• [Task instructions] Copy verbatim the block of lines in the entries below whose first line contains "The format is" and whose last line contains "I would be grateful". Leave out all other lines.

• [Collected data entries]
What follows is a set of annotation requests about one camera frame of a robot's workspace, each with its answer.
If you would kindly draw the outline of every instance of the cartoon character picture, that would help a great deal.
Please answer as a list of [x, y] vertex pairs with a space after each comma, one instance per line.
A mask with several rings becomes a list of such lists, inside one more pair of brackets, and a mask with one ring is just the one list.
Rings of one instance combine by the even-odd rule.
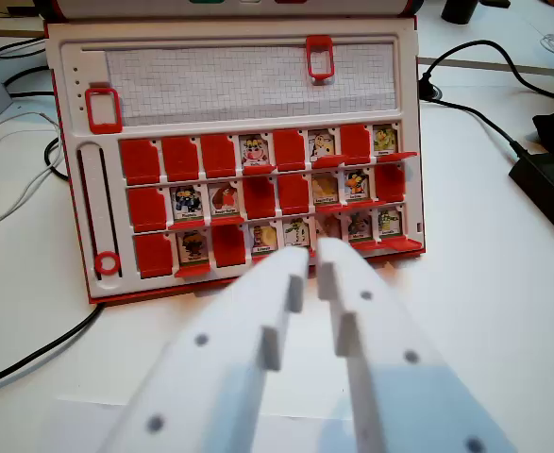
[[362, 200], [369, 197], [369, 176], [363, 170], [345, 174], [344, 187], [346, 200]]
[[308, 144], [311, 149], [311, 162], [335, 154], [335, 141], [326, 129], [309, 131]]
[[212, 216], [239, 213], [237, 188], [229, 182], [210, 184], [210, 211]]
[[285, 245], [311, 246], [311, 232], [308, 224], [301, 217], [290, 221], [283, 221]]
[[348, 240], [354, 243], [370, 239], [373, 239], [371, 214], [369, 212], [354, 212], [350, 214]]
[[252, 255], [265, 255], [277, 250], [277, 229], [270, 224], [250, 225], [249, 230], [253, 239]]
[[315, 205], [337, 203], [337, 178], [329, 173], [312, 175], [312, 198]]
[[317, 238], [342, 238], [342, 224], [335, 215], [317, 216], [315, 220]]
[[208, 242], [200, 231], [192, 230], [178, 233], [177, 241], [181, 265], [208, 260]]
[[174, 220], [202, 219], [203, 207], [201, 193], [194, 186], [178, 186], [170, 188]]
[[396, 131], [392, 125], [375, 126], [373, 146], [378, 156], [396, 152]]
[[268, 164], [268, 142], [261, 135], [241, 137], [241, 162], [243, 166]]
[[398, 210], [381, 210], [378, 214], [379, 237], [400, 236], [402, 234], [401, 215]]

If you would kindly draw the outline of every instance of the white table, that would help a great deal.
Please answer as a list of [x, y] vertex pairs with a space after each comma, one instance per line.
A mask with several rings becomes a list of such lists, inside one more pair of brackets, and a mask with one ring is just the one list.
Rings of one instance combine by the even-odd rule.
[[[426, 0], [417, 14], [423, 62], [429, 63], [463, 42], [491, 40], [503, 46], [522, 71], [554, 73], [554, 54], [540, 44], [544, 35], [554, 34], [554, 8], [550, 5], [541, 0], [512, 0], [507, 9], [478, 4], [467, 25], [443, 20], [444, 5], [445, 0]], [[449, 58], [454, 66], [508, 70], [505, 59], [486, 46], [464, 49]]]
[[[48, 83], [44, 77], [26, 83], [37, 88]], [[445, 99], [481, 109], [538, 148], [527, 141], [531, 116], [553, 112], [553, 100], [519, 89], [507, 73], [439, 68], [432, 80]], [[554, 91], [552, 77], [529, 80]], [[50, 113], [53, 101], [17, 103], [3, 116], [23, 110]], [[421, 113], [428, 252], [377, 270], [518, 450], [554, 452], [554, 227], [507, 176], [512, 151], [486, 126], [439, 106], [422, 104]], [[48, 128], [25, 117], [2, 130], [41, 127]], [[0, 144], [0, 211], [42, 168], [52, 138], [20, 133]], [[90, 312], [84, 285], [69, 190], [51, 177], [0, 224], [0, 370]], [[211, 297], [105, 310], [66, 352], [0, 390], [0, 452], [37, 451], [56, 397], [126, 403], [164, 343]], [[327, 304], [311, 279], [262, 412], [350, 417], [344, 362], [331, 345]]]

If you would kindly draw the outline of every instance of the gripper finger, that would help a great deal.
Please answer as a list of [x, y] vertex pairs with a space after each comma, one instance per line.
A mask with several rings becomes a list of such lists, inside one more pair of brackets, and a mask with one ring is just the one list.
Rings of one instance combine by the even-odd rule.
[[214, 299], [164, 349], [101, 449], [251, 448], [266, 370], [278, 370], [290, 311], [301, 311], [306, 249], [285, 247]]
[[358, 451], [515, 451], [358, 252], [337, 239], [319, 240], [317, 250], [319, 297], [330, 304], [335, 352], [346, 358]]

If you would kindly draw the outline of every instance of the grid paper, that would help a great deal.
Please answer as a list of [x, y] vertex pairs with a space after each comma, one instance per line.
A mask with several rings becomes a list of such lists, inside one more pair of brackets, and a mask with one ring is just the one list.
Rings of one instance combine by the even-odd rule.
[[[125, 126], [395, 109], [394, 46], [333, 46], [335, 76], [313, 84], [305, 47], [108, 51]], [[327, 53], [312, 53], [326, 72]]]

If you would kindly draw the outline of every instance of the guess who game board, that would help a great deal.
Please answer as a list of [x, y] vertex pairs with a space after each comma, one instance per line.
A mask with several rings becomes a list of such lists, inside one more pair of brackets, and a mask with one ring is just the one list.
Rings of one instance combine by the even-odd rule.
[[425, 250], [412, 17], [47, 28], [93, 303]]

---

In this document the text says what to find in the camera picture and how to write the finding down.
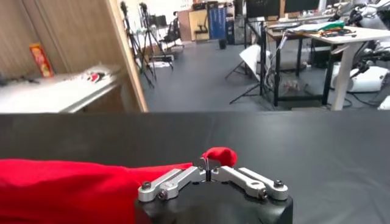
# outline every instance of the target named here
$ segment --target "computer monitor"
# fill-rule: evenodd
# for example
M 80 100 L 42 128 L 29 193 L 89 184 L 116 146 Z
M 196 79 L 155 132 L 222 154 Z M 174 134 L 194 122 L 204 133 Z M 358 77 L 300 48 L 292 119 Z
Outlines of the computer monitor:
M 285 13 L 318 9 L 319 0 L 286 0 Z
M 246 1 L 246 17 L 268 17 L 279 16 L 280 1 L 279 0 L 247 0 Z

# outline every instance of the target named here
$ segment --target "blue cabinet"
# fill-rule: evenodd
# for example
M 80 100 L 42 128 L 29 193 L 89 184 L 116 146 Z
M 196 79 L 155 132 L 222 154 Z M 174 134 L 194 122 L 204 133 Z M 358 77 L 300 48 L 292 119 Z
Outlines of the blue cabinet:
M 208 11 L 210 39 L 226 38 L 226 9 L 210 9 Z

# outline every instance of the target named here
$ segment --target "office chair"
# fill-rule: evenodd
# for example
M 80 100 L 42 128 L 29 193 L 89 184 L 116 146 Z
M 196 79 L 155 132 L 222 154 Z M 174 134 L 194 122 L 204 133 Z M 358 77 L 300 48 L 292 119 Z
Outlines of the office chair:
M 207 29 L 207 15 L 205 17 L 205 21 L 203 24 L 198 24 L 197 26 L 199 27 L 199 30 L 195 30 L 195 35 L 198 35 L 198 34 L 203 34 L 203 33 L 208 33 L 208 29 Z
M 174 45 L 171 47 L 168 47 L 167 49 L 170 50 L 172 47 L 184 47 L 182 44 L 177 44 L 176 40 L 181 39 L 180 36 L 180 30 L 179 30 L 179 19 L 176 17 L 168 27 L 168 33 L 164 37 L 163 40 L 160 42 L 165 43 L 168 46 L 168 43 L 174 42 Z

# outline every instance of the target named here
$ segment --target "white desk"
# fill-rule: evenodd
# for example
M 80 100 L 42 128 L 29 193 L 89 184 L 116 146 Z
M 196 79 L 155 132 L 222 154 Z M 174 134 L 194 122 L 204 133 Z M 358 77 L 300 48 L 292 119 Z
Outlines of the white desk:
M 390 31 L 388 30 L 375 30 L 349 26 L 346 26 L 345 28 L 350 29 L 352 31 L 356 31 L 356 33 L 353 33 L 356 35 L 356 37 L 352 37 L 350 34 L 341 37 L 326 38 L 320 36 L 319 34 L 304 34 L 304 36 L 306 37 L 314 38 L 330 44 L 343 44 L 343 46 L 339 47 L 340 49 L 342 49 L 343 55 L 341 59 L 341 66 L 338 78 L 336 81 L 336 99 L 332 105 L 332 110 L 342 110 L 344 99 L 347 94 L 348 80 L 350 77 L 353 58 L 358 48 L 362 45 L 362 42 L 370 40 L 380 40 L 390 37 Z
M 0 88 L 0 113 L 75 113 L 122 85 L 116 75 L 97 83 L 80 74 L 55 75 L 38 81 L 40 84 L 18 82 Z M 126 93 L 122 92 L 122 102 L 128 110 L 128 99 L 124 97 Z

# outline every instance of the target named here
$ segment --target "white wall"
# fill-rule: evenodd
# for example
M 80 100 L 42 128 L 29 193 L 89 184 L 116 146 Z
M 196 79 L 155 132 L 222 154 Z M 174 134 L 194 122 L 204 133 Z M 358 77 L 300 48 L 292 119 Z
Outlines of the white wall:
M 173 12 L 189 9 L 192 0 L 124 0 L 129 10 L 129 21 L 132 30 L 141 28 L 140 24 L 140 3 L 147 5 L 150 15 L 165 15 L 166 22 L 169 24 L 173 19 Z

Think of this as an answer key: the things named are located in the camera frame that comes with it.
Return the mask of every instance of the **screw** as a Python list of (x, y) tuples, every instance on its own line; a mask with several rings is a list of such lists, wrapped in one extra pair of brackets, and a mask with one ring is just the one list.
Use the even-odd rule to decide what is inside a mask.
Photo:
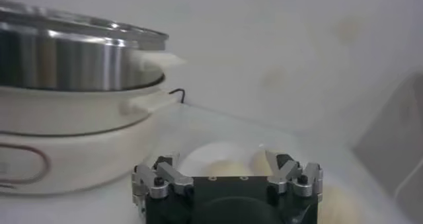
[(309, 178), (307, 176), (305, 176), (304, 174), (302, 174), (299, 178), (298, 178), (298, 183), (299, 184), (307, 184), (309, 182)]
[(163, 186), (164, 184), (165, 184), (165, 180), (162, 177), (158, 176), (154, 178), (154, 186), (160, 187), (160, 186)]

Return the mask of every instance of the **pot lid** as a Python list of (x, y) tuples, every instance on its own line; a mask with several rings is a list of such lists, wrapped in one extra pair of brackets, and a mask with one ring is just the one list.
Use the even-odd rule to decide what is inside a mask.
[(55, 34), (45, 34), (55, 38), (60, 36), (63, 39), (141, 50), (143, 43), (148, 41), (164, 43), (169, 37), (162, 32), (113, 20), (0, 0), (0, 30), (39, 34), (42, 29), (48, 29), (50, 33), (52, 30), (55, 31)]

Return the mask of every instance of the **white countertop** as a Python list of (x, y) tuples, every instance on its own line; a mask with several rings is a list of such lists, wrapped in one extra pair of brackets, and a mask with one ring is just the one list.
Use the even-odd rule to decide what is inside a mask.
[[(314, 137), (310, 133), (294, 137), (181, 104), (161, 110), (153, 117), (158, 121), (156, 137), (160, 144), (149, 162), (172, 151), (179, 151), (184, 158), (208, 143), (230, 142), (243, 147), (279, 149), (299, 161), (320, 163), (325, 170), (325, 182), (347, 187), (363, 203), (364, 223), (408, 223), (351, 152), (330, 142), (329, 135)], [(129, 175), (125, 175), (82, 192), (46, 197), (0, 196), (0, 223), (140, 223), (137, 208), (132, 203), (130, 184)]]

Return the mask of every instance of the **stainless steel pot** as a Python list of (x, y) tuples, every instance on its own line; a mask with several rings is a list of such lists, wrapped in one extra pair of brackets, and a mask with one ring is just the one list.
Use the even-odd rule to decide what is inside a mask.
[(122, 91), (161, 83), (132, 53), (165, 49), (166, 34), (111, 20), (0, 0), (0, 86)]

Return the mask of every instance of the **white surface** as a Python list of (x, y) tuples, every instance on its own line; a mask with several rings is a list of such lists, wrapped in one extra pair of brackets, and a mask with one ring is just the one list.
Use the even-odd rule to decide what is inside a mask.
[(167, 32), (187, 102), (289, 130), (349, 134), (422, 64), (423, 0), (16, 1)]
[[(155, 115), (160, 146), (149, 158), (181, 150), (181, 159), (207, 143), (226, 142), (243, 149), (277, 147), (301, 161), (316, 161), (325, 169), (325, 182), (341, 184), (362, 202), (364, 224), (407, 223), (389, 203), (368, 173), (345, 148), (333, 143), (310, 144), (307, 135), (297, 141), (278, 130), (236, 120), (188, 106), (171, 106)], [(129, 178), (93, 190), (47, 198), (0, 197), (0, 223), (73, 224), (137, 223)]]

==

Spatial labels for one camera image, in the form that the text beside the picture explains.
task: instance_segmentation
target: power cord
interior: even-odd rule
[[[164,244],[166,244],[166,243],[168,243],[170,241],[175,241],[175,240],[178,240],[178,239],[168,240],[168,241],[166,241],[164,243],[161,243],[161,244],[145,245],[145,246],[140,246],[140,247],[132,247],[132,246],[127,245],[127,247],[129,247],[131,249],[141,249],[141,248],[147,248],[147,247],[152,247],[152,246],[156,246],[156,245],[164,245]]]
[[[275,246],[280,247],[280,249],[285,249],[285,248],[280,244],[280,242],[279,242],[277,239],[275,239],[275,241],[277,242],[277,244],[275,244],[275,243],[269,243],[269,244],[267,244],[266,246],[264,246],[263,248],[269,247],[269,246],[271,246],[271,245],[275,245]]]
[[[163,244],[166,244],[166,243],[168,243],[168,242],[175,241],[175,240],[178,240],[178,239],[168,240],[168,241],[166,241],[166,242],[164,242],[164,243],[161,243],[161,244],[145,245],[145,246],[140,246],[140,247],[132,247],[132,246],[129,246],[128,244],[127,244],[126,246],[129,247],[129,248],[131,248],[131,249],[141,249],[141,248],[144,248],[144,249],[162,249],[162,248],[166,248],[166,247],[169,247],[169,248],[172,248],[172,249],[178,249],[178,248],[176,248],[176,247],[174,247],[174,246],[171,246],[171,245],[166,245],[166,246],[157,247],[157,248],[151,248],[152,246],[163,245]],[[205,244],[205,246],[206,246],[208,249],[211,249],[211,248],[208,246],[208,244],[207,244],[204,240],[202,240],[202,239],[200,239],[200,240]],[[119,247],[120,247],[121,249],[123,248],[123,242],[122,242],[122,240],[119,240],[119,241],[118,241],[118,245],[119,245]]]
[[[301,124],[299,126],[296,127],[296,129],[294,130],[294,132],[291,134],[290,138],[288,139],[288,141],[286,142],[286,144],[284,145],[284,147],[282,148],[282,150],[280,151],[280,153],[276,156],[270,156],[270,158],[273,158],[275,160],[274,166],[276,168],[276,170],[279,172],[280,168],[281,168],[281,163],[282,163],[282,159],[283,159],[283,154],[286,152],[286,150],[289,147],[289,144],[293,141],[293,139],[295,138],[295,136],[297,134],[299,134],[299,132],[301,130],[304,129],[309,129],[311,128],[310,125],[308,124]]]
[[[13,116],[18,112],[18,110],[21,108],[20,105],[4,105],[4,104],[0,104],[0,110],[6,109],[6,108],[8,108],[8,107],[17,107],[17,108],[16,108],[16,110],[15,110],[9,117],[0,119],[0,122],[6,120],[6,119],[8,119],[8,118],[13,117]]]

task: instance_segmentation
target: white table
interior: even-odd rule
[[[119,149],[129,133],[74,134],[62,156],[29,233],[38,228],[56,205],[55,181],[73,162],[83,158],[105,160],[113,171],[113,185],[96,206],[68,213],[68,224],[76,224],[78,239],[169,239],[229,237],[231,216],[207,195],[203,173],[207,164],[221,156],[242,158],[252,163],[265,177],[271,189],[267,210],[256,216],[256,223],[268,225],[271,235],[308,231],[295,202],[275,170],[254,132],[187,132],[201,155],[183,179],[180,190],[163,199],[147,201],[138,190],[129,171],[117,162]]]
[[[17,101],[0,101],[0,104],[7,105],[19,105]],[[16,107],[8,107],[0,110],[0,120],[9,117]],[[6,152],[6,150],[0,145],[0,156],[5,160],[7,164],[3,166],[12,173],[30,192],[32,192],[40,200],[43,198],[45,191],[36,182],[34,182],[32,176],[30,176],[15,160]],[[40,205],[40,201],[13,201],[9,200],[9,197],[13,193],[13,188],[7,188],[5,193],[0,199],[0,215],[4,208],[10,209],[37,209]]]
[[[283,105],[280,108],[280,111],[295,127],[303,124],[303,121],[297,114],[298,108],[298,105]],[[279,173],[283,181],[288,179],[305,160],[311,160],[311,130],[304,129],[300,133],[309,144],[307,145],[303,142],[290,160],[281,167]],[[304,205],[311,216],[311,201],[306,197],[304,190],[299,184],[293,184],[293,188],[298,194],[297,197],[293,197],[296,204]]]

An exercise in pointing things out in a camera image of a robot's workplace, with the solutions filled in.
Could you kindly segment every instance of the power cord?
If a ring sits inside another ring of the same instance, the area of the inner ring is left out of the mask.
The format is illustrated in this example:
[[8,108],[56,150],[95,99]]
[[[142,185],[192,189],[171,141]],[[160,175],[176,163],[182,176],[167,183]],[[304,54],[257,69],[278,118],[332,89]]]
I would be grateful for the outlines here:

• [Task output]
The format is illustrated in this example:
[[8,108],[56,150],[95,99]]
[[[142,185],[192,189],[171,141]],[[160,175],[176,163],[182,176],[167,183]],[[304,54],[257,69],[278,118],[332,89]]]
I would be grateful for the outlines here:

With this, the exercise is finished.